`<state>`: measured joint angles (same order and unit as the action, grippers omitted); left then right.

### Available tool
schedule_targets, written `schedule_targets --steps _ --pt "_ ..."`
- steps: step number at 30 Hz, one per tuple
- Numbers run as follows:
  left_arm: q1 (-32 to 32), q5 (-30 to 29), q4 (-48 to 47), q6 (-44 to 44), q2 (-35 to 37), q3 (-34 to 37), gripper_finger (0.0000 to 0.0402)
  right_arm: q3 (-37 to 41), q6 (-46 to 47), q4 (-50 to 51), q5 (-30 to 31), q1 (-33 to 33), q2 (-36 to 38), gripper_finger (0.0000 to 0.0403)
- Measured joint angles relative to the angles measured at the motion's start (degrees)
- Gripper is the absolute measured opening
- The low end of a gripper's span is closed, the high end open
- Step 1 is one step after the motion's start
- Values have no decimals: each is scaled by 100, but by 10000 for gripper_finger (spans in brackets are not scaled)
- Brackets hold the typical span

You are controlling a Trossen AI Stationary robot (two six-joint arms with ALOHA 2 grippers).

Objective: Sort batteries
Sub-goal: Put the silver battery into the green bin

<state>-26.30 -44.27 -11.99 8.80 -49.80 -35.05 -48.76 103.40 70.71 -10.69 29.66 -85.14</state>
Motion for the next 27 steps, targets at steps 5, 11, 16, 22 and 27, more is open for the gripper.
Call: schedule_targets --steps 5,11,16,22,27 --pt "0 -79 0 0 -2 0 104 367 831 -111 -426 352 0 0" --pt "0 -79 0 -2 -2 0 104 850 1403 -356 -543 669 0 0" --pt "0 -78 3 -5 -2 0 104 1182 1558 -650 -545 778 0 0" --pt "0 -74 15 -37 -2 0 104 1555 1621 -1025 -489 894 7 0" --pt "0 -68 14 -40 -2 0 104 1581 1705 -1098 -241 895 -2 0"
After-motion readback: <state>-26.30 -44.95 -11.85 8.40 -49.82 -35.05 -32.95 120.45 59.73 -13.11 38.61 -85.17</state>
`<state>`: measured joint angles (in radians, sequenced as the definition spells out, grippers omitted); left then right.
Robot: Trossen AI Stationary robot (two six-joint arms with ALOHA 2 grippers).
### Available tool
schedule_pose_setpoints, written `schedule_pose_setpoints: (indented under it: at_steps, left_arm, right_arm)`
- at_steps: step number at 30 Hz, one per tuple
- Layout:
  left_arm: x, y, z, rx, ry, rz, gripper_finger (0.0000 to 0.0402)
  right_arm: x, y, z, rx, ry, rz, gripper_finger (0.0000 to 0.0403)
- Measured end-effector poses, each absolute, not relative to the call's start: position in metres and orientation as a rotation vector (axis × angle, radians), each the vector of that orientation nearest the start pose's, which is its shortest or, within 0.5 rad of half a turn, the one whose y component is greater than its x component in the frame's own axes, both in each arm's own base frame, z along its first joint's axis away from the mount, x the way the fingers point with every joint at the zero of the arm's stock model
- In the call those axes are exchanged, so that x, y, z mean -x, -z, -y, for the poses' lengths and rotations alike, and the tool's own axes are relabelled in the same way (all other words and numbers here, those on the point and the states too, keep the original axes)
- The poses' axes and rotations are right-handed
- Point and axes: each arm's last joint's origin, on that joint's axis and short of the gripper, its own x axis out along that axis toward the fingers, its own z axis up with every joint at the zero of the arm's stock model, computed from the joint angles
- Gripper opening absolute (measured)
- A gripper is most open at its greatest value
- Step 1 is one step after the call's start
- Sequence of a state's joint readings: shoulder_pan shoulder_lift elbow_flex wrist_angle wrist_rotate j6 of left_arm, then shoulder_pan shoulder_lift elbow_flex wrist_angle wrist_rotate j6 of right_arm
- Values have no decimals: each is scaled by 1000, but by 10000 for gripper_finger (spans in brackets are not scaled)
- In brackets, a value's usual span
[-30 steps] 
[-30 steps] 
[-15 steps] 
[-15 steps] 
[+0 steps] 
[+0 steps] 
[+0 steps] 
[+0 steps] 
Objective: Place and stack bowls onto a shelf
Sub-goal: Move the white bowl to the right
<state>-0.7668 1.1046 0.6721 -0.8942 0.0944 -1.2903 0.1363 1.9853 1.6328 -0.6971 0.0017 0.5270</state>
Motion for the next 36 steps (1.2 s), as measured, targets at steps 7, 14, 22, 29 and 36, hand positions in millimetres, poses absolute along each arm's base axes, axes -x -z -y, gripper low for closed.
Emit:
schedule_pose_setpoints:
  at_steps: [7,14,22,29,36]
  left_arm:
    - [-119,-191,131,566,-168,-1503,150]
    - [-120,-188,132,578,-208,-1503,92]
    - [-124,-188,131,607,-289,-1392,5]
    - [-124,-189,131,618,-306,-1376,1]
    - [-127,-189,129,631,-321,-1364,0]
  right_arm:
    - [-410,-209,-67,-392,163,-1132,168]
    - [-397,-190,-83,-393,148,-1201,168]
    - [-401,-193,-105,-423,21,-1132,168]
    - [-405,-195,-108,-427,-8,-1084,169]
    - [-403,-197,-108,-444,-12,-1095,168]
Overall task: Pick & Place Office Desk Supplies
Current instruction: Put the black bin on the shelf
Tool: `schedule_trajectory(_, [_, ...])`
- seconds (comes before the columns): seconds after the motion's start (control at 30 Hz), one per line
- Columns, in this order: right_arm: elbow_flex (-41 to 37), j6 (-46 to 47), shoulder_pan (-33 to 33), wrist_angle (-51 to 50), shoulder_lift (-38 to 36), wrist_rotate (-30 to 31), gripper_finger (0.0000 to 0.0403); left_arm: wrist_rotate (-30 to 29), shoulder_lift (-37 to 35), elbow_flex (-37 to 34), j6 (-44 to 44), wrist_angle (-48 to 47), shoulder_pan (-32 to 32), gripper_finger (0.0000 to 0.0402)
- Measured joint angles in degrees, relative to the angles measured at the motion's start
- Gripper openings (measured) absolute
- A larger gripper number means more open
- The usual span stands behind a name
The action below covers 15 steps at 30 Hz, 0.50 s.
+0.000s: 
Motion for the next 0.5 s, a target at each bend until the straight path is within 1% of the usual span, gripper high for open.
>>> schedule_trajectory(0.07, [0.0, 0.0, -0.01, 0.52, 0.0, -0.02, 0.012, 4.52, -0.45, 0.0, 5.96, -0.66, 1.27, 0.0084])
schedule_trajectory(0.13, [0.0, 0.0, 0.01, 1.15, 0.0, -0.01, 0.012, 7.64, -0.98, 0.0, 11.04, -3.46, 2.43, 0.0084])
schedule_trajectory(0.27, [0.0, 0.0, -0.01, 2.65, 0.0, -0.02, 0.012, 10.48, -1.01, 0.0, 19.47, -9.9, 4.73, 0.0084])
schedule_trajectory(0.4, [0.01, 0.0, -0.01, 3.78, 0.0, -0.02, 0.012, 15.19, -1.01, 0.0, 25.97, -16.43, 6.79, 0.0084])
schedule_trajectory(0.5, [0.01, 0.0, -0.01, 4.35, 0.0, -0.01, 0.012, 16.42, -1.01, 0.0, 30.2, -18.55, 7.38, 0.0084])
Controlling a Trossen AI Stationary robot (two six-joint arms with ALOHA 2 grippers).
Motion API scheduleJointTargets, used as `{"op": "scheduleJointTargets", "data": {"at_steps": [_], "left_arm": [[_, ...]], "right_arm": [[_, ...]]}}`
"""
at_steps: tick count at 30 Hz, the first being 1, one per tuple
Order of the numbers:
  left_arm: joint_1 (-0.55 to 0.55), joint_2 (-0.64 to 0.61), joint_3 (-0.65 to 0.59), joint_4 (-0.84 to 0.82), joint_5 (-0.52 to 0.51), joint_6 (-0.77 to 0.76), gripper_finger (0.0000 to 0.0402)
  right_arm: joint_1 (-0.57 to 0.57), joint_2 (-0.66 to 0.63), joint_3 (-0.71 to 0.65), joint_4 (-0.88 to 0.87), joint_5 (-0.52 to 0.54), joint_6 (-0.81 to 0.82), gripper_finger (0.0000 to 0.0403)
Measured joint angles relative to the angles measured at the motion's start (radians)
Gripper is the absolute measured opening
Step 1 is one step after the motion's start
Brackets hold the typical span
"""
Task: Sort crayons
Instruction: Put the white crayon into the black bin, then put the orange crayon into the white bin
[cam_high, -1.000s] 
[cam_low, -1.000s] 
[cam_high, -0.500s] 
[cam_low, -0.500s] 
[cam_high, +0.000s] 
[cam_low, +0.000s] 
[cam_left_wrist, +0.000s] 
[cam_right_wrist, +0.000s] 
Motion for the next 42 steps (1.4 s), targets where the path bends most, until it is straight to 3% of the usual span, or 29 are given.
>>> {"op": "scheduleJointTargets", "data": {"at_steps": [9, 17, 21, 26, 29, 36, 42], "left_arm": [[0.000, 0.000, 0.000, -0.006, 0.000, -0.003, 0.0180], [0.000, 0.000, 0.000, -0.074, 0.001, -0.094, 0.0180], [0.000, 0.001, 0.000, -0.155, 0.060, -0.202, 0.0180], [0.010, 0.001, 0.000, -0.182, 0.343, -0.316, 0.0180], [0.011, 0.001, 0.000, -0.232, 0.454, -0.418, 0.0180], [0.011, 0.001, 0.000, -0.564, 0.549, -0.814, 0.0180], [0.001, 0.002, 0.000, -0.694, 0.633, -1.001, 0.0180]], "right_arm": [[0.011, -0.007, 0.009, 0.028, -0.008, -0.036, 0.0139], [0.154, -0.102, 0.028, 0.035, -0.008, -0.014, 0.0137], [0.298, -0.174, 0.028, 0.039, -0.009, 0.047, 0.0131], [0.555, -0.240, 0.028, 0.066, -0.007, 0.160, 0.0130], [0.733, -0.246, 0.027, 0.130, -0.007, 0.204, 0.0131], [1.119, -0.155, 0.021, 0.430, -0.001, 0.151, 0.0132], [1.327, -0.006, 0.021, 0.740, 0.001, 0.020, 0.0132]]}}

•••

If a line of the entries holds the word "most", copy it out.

RESPONSE BOX:
- A gripper is most open at its greatest value
Motion for the next 42 steps (1.4 s), targets where the path bends most, until it is straight to 3% of the usual span, or 29 are given.

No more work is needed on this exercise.